Which is exactly why we needn't bother benchmarking it.  Even if it
weren't complex and unsafe, it will be a net loss when you consider the
fact that it adds I/O instead of removing it.
        regards, tom lane


Re: autovacuum next steps, take 2

From
"Jim C. Nasby"
Date:
On Mon, Feb 26, 2007 at 10:18:36PM -0500, Matthew T. O'Connor wrote:
> Jim C. Nasby wrote:
> >On Mon, Feb 26, 2007 at 06:23:22PM -0500, Matthew T. O'Connor wrote:
> >>I'm not sure how pg_class.relpages is maintained but what happens to a 
> >>bloated table?  For example, a 100 row table that is constantly updated 
> >>and hasn't been vacuumed in a while (say the admin disabled autovacuum 
> >>for a while), now that small 100 row table has 1000 pages in it most of 
> >>which are just bloat, will we miss this table?  Perhaps basing this on 
> >>reltuples would be better?
> >
> >The entire point of this is to ensure that the second daemon will only
> >vacuum tables that it can finish very quickly. If you let a table bloat
> >so it's too big, then you just can't vacuum it very frequently without
> >risking all your other hot tables bloating because they're no longer
> >getting vacuumed.
> >
> >The reality is that you can actually vacuum a pretty good-sized table in
> >60 seconds with typical cost-delay settings (ie: defaults except
> >cost_delay set to 10). That means you can do 9 pages ~100 times a
> >second, or 54k pages a minute. Even with a vacuum_cost_delay of 20,
> >that's still 27k pages per minute.
> 
> At the risk of sounding like a broken record, I still think the size 
> limit threshold is unnecessary.  Since all workers will be working in on 
> tables in size order, younger workers will typically catch older workers 
> fairly quickly since the tables will be either small, or recently 
> vacuumed and not need work.  And since younger workers exit when they 
> catch-up to an older worker, there is some inherent stability in the 
> number of workers.
> 
> Here is a worst case example: A DB with 6 tables all of which are highly 
> active and will need to be vacuumed constantly.  While this is totally 
> hypothetical, it is how I envision things working (without the threshold).

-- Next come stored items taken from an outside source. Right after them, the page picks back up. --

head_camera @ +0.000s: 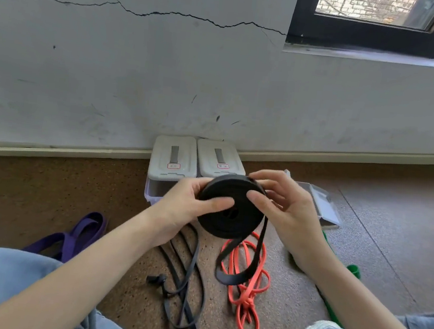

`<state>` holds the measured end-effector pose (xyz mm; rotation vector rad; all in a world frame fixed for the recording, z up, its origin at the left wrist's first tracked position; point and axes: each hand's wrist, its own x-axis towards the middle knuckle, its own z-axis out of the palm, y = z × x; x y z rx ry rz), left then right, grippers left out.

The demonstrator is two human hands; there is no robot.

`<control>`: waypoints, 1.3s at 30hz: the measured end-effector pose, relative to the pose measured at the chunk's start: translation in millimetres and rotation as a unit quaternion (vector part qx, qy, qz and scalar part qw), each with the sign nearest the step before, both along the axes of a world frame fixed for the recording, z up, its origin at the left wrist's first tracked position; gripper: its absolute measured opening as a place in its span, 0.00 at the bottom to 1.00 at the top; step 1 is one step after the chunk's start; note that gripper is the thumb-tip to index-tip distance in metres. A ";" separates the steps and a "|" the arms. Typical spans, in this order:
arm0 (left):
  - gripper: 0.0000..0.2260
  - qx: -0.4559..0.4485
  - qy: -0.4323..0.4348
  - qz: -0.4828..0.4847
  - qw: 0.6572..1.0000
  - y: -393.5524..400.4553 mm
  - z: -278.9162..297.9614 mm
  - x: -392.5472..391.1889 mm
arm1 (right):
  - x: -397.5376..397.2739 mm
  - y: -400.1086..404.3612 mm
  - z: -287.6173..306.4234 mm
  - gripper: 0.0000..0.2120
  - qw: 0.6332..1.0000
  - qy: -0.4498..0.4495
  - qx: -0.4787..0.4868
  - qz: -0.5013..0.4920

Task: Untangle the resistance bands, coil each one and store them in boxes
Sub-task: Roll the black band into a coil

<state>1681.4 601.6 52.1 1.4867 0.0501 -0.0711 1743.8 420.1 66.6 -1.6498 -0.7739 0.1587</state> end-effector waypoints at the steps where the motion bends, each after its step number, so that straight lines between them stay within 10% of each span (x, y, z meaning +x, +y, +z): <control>1: 0.13 -0.023 -0.001 0.028 0.999 1.2 2.7 1.5 | 2.4 -1.5 0.7 0.10 0.999 0.029 0.023 -0.008; 8: 0.17 -0.259 0.003 0.161 0.952 0.9 17.9 9.0 | -2.2 7.6 -4.9 0.10 0.994 0.099 0.036 0.020; 15: 0.17 -0.307 0.006 0.198 0.931 -12.6 10.1 8.6 | -8.1 12.1 -7.8 0.18 0.975 0.197 0.100 0.021; 27: 0.13 0.032 -0.002 0.030 0.999 9.2 20.8 1.7 | 4.4 0.3 3.4 0.11 0.994 0.070 -0.041 0.077; 39: 0.10 -0.040 0.012 0.158 0.987 -4.2 11.3 8.8 | 1.3 8.3 -13.3 0.17 0.988 0.154 -0.002 0.006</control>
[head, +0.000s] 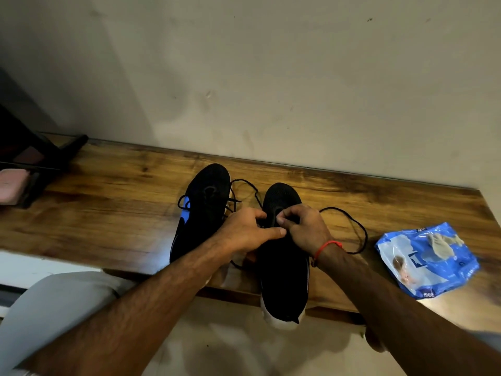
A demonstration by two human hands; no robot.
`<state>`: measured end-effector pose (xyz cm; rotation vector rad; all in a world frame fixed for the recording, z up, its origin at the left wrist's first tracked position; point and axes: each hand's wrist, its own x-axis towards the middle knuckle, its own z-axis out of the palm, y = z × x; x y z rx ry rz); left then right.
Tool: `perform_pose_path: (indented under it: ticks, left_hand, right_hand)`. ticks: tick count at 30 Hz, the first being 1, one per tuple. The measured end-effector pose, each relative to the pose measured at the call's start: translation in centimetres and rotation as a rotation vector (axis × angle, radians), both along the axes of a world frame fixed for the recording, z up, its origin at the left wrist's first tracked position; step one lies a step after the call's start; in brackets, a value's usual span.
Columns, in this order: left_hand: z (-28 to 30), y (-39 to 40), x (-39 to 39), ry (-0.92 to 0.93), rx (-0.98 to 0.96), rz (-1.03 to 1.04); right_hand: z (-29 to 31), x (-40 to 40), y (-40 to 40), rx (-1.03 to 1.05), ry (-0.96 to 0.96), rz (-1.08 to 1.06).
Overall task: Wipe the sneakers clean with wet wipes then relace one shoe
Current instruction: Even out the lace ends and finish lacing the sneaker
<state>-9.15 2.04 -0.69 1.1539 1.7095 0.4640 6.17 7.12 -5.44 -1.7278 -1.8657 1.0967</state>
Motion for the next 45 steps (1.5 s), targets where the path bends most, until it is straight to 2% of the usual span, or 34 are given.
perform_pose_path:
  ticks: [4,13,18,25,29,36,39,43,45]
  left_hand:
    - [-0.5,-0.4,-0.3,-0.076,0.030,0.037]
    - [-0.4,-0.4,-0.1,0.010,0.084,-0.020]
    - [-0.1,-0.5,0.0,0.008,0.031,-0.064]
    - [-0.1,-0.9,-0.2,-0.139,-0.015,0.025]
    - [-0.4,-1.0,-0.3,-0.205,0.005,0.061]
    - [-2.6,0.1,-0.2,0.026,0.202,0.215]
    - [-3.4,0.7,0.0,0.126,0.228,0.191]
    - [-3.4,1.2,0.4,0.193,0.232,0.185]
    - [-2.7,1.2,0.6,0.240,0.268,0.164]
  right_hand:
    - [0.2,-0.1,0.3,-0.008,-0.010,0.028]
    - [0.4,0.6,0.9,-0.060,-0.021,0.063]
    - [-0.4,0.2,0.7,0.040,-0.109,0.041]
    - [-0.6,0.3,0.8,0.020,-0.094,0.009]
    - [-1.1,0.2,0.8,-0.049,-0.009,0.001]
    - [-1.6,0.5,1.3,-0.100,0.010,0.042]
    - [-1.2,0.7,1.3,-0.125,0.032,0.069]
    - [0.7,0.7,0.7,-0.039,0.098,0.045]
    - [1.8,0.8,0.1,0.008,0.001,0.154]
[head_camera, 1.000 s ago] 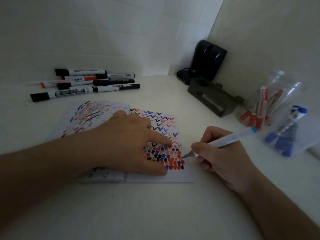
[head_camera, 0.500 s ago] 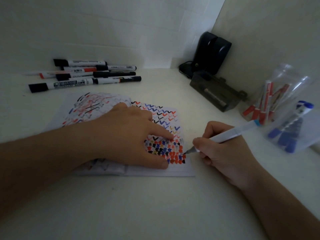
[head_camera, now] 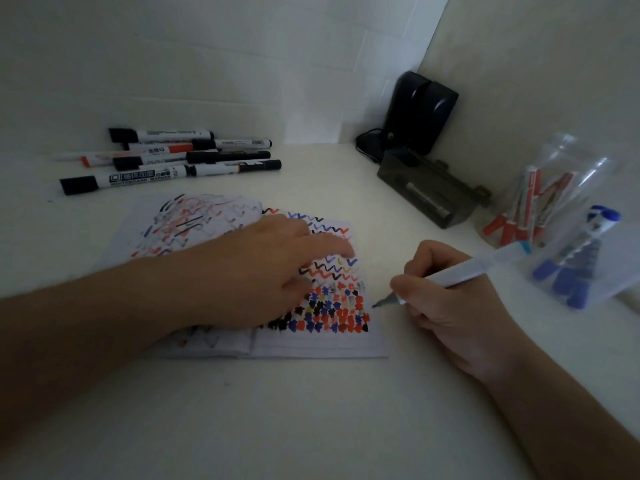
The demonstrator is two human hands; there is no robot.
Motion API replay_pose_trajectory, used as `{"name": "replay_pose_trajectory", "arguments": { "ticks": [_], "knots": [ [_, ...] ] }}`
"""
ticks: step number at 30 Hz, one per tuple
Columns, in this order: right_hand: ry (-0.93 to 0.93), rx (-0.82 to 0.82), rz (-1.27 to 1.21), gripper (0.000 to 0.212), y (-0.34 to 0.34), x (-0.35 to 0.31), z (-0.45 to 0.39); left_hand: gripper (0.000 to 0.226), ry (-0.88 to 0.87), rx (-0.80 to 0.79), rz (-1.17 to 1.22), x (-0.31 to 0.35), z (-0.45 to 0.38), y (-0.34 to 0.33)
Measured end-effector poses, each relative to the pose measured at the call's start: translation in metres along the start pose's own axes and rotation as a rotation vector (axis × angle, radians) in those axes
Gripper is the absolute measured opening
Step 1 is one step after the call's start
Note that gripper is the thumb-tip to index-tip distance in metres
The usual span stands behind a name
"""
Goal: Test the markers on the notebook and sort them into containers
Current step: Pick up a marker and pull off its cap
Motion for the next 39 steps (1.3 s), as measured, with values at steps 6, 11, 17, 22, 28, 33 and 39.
{"name": "replay_pose_trajectory", "arguments": {
  "ticks": [6,11,17,22,28,33,39],
  "knots": [
    [0.014,-0.295,-0.474,0.041,0.004,-0.002,-0.001,0.027,-0.040,0.209,0.254,-0.005,-0.001,0.007],
    [-0.065,-0.375,-0.568,0.047,0.003,0.000,-0.005,0.023,-0.020,0.167,0.320,-0.006,-0.002,0.005],
    [-0.062,-0.379,-0.502,0.051,0.003,0.003,-0.005,0.019,-0.036,0.160,0.321,-0.003,-0.002,0.006],
    [-0.008,-0.269,-0.353,0.014,0.000,0.004,-0.005,0.038,-0.052,0.148,0.280,-0.001,-0.001,0.010],
    [0.022,-0.258,-0.326,0.021,0.004,0.004,-0.003,0.036,-0.061,0.094,0.468,-0.005,0.002,0.015],
    [0.023,-0.263,-0.295,0.038,0.001,0.005,-0.003,0.034,-0.090,0.059,0.638,-0.008,0.003,0.011],
    [-0.017,-0.242,-0.260,0.022,-0.005,0.002,-0.007,0.033,-0.026,0.091,0.691,-0.019,0.001,0.009]
  ]
}}
Point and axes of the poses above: each hand's wrist, its own z-axis away from the middle knuckle, its own y-axis out of the back of the hand, x = y × z, the point moved 3 cm from there along -z, towards the middle knuckle, and after that the axes turned 9 degrees about -y, right-handed, at the moved point
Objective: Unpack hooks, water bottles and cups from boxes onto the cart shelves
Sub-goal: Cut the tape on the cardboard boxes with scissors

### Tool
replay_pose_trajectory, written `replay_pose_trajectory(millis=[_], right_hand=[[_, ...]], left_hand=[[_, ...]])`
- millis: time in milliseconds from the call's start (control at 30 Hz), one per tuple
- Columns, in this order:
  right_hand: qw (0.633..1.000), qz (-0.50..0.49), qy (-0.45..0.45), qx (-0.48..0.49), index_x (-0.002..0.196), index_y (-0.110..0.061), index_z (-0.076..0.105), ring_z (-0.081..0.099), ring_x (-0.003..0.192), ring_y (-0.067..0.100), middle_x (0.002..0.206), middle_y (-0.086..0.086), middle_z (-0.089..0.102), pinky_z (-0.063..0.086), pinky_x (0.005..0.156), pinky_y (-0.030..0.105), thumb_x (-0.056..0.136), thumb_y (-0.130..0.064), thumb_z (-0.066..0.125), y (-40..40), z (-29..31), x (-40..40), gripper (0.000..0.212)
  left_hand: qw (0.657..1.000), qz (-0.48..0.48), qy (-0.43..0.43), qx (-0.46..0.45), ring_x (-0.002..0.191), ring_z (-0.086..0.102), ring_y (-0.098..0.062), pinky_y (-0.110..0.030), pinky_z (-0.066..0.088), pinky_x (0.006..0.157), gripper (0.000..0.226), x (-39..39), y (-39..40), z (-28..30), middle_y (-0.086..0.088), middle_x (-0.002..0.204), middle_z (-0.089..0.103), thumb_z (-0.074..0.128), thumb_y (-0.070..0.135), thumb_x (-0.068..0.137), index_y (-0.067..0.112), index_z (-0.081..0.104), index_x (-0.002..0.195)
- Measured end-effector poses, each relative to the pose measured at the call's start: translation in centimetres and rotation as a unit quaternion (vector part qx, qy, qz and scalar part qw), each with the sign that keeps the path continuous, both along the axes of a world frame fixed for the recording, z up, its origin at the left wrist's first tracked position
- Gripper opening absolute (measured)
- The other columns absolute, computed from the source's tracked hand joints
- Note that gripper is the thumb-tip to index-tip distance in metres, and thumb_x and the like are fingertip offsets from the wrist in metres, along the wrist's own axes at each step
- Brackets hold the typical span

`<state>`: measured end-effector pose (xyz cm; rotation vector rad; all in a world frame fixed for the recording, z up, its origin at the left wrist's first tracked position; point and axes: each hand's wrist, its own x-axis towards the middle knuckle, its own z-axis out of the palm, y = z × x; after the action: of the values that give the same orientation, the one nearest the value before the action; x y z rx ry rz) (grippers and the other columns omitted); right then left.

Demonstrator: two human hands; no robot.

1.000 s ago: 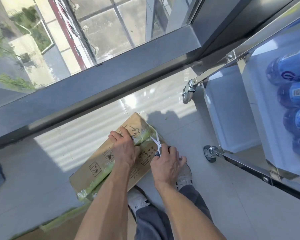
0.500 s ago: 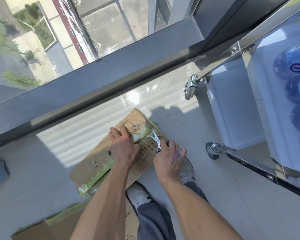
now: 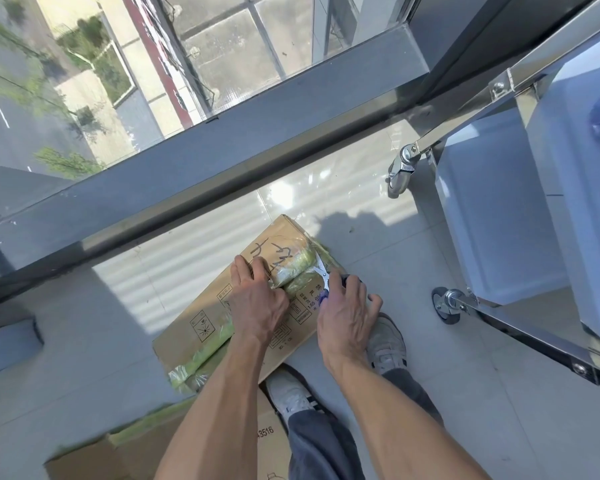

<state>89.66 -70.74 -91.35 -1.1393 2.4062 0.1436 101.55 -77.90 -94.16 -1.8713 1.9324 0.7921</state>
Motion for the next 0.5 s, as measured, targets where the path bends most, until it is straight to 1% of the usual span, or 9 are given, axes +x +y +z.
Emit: replay_pose_trajectory(millis=[100, 167, 233, 300, 367, 400, 500], right_hand=[[1.000, -0.010, 0.011, 0.002, 0.118, -0.026, 0.053, 0.050, 0.096, 0.019, 0.101, 0.000, 0.052, 0.030, 0.090, 0.037, 0.081, -0.014, 0.068, 0.4, 0.1, 0.2, 0.042], [1.000, -0.015, 0.017, -0.001, 0.115, -0.025, 0.055, 0.050, 0.092, 0.018, 0.098, 0.000, 0.052, 0.031, 0.089, 0.037, 0.081, -0.013, 0.067, 0.4, 0.4, 0.6, 0.038], [0.999, -0.030, 0.023, -0.002, 0.110, -0.024, 0.057, 0.049, 0.089, 0.019, 0.095, 0.000, 0.051, 0.032, 0.088, 0.037, 0.080, -0.012, 0.066, 0.6, 0.7, 1.2, 0.034], [0.998, -0.053, 0.024, 0.006, 0.109, -0.023, 0.058, 0.049, 0.088, 0.019, 0.095, 0.000, 0.051, 0.032, 0.088, 0.037, 0.082, -0.012, 0.064, 1.0, 0.9, 1.6, 0.030], [0.998, -0.060, 0.020, 0.018, 0.111, -0.024, 0.057, 0.049, 0.090, 0.019, 0.097, 0.000, 0.050, 0.032, 0.090, 0.038, 0.085, -0.014, 0.062, 1.1, 1.0, 1.9, 0.027], [0.998, -0.060, 0.019, 0.022, 0.111, -0.024, 0.057, 0.049, 0.090, 0.019, 0.098, 0.000, 0.050, 0.033, 0.091, 0.038, 0.086, -0.015, 0.061, 1.2, 1.0, 2.0, 0.027], [0.997, -0.063, 0.032, 0.013, 0.108, -0.023, 0.059, 0.051, 0.090, 0.020, 0.097, 0.000, 0.051, 0.034, 0.090, 0.039, 0.085, -0.014, 0.063, 2.2, 1.2, 1.6, 0.025]], left_hand=[[1.000, -0.016, -0.016, 0.009, 0.138, 0.034, -0.037, -0.046, 0.055, 0.089, 0.050, -0.1, 0.2, -0.1, -0.019, 0.147, 0.031, 0.049, 0.019, 0.079, 0.014, 0.038, 0.127], [1.000, -0.011, -0.026, -0.001, 0.143, 0.029, -0.037, -0.045, 0.054, 0.090, 0.050, -0.3, 0.4, -0.2, -0.020, 0.153, 0.026, 0.049, 0.017, 0.082, 0.013, 0.037, 0.131], [0.999, 0.010, -0.036, -0.016, 0.143, 0.028, -0.038, -0.045, 0.052, 0.093, 0.051, -1.1, 0.9, -0.3, -0.022, 0.155, 0.026, 0.048, 0.011, 0.084, 0.010, 0.038, 0.133], [0.998, 0.041, -0.042, -0.019, 0.144, 0.025, -0.039, -0.047, 0.047, 0.102, 0.052, -2.0, 1.7, -0.4, -0.023, 0.157, 0.025, 0.046, 0.004, 0.086, 0.009, 0.037, 0.137], [0.998, 0.051, -0.045, -0.019, 0.147, 0.017, -0.040, -0.050, 0.038, 0.110, 0.055, -2.5, 2.5, -0.8, -0.024, 0.159, 0.019, 0.043, 0.001, 0.088, 0.008, 0.033, 0.141], [0.997, 0.052, -0.044, -0.022, 0.148, 0.015, -0.040, -0.051, 0.037, 0.111, 0.055, -2.4, 2.8, -1.0, -0.024, 0.160, 0.017, 0.042, 0.001, 0.088, 0.008, 0.032, 0.142], [0.998, 0.048, -0.039, -0.027, 0.149, 0.013, -0.039, -0.053, 0.042, 0.107, 0.054, -1.9, 2.9, -1.5, -0.024, 0.160, 0.014, 0.042, 0.001, 0.089, 0.011, 0.030, 0.141]])
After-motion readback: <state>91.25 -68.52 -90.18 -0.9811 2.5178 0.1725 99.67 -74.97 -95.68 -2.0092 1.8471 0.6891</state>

I fail to see how a simple 6 table case is 'worst case'. It's common to
see hundreds of tables, and I've run across more than one database with
thousands of tables (think partitioning). In cases like those it's
certainly possible, perhaps even likely that you would get many daemons
running in the database at one time just from different tables suddenly
needing vacuuming and appearing at a higher point in the list than other
tables. With 100 ~1G tables getting updates it certainly wouldn't be
hard to end up with 10 of those being vacuumed all at the same time.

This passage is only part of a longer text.